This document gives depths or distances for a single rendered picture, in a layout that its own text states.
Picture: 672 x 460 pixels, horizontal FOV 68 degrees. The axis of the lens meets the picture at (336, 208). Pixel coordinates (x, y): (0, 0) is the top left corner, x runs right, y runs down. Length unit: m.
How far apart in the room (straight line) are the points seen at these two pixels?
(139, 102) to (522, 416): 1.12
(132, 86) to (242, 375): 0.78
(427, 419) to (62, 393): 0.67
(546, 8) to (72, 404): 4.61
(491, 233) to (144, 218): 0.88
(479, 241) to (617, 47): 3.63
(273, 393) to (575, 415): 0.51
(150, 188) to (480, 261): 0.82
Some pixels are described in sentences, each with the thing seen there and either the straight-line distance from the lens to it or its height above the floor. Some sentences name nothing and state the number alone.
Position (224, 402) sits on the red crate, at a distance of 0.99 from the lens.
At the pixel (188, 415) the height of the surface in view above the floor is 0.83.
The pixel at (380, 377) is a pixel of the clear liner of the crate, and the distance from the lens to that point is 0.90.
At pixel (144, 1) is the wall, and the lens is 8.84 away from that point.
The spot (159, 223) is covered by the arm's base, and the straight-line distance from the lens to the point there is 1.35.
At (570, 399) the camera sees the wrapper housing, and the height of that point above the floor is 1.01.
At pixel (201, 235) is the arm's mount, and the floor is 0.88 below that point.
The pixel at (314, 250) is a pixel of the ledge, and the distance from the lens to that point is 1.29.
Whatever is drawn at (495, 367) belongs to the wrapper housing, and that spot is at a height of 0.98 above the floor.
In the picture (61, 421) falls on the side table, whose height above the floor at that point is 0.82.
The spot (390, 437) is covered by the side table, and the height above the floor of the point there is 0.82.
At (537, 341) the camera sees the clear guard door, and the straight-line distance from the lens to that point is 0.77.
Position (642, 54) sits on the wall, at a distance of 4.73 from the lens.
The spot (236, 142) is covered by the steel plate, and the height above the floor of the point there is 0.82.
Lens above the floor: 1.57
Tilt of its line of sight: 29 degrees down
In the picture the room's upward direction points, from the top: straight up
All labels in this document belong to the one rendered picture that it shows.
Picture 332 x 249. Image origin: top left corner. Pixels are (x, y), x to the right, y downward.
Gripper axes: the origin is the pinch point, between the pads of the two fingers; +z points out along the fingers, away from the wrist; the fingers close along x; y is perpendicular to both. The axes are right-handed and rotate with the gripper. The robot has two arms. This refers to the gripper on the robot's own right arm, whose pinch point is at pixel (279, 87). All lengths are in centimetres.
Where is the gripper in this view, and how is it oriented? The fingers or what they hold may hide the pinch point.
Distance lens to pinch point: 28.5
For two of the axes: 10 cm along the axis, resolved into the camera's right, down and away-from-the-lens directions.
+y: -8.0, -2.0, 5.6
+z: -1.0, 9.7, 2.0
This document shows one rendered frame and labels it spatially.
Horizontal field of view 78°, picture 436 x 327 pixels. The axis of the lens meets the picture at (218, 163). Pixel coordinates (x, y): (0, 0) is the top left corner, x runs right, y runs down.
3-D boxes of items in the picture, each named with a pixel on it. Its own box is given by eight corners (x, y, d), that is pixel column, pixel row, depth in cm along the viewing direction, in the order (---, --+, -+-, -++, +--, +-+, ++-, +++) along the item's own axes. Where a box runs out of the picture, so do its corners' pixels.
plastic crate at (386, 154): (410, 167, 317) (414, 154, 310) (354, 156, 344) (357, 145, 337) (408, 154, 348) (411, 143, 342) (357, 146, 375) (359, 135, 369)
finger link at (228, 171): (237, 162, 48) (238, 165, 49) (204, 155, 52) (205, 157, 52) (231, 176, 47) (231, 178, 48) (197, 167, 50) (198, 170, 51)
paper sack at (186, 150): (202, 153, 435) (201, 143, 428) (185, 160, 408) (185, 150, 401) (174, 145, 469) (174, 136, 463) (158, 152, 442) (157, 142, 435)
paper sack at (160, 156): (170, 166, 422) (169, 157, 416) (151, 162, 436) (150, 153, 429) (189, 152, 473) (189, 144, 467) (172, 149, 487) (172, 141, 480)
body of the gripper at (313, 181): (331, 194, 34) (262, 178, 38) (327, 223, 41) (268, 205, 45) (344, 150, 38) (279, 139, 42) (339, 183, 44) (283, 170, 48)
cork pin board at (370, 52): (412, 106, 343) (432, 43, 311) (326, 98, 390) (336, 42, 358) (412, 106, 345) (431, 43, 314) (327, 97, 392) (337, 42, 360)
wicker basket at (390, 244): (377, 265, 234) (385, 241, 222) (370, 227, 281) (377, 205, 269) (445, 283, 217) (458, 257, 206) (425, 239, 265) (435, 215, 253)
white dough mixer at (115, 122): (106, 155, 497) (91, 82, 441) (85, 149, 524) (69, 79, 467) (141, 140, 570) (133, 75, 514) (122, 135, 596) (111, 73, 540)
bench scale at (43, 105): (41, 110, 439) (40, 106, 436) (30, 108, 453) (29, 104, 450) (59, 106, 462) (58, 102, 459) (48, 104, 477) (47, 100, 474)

+ + +

PROBLEM TO SOLVE ::
Your task is to restate all of the records above word for word.

RESULT FOR THIS TASK ::
This document gives depths or distances for a single rendered picture, in a layout that its own text states.
Picture: 672 x 460 pixels, horizontal FOV 68 degrees. The axis of the lens meets the picture at (336, 208). Pixel coordinates (x, y): (0, 0) is the top left corner, x runs right, y runs down. Length unit: m.
How far apart in the room (straight line) are the points seen at these two pixels?
(139, 102) to (522, 416): 1.12
(132, 86) to (242, 375): 0.78
(427, 419) to (62, 393): 0.67
(546, 8) to (72, 404): 4.61
(491, 233) to (144, 218): 0.88
(479, 241) to (617, 47): 3.63
(273, 393) to (575, 415): 0.51
(150, 188) to (480, 261): 0.82
Some pixels are described in sentences, each with the thing seen there and either the straight-line distance from the lens to it or its height above the floor. Some sentences name nothing and state the number alone.
Position (224, 402) sits on the red crate, at a distance of 0.99 from the lens.
At the pixel (188, 415) the height of the surface in view above the floor is 0.83.
The pixel at (380, 377) is a pixel of the clear liner of the crate, and the distance from the lens to that point is 0.90.
At pixel (144, 1) is the wall, and the lens is 8.84 away from that point.
The spot (159, 223) is covered by the arm's base, and the straight-line distance from the lens to the point there is 1.35.
At (570, 399) the camera sees the wrapper housing, and the height of that point above the floor is 1.01.
At pixel (201, 235) is the arm's mount, and the floor is 0.88 below that point.
The pixel at (314, 250) is a pixel of the ledge, and the distance from the lens to that point is 1.29.
Whatever is drawn at (495, 367) belongs to the wrapper housing, and that spot is at a height of 0.98 above the floor.
In the picture (61, 421) falls on the side table, whose height above the floor at that point is 0.82.
The spot (390, 437) is covered by the side table, and the height above the floor of the point there is 0.82.
At (537, 341) the camera sees the clear guard door, and the straight-line distance from the lens to that point is 0.77.
Position (642, 54) sits on the wall, at a distance of 4.73 from the lens.
The spot (236, 142) is covered by the steel plate, and the height above the floor of the point there is 0.82.
Lens above the floor: 1.57
Tilt of its line of sight: 29 degrees down
In the picture the room's upward direction points, from the top: straight up
All labels in this document belong to the one rendered picture that it shows.
Picture 332 x 249. Image origin: top left corner. Pixels are (x, y), x to the right, y downward.
Gripper axes: the origin is the pinch point, between the pads of the two fingers; +z points out along the fingers, away from the wrist; the fingers close along x; y is perpendicular to both. The axes are right-handed and rotate with the gripper. The robot has two arms. This refers to the gripper on the robot's own right arm, whose pinch point is at pixel (279, 87). All lengths are in centimetres.
Where is the gripper in this view, and how is it oriented? The fingers or what they hold may hide the pinch point.
Distance lens to pinch point: 28.5
For two of the axes: 10 cm along the axis, resolved into the camera's right, down and away-from-the-lens directions.
+y: -8.0, -2.0, 5.6
+z: -1.0, 9.7, 2.0
This document shows one rendered frame and labels it spatially.
Horizontal field of view 78°, picture 436 x 327 pixels. The axis of the lens meets the picture at (218, 163). Pixel coordinates (x, y): (0, 0) is the top left corner, x runs right, y runs down.
3-D boxes of items in the picture, each named with a pixel on it. Its own box is given by eight corners (x, y, d), that is pixel column, pixel row, depth in cm along the viewing direction, in the order (---, --+, -+-, -++, +--, +-+, ++-, +++) along the item's own axes. Where a box runs out of the picture, so do its corners' pixels.
plastic crate at (386, 154): (410, 167, 317) (414, 154, 310) (354, 156, 344) (357, 145, 337) (408, 154, 348) (411, 143, 342) (357, 146, 375) (359, 135, 369)
finger link at (228, 171): (237, 162, 48) (238, 165, 49) (204, 155, 52) (205, 157, 52) (231, 176, 47) (231, 178, 48) (197, 167, 50) (198, 170, 51)
paper sack at (186, 150): (202, 153, 435) (201, 143, 428) (185, 160, 408) (185, 150, 401) (174, 145, 469) (174, 136, 463) (158, 152, 442) (157, 142, 435)
paper sack at (160, 156): (170, 166, 422) (169, 157, 416) (151, 162, 436) (150, 153, 429) (189, 152, 473) (189, 144, 467) (172, 149, 487) (172, 141, 480)
body of the gripper at (313, 181): (331, 194, 34) (262, 178, 38) (327, 223, 41) (268, 205, 45) (344, 150, 38) (279, 139, 42) (339, 183, 44) (283, 170, 48)
cork pin board at (370, 52): (412, 106, 343) (432, 43, 311) (326, 98, 390) (336, 42, 358) (412, 106, 345) (431, 43, 314) (327, 97, 392) (337, 42, 360)
wicker basket at (390, 244): (377, 265, 234) (385, 241, 222) (370, 227, 281) (377, 205, 269) (445, 283, 217) (458, 257, 206) (425, 239, 265) (435, 215, 253)
white dough mixer at (115, 122): (106, 155, 497) (91, 82, 441) (85, 149, 524) (69, 79, 467) (141, 140, 570) (133, 75, 514) (122, 135, 596) (111, 73, 540)
bench scale at (43, 105): (41, 110, 439) (40, 106, 436) (30, 108, 453) (29, 104, 450) (59, 106, 462) (58, 102, 459) (48, 104, 477) (47, 100, 474)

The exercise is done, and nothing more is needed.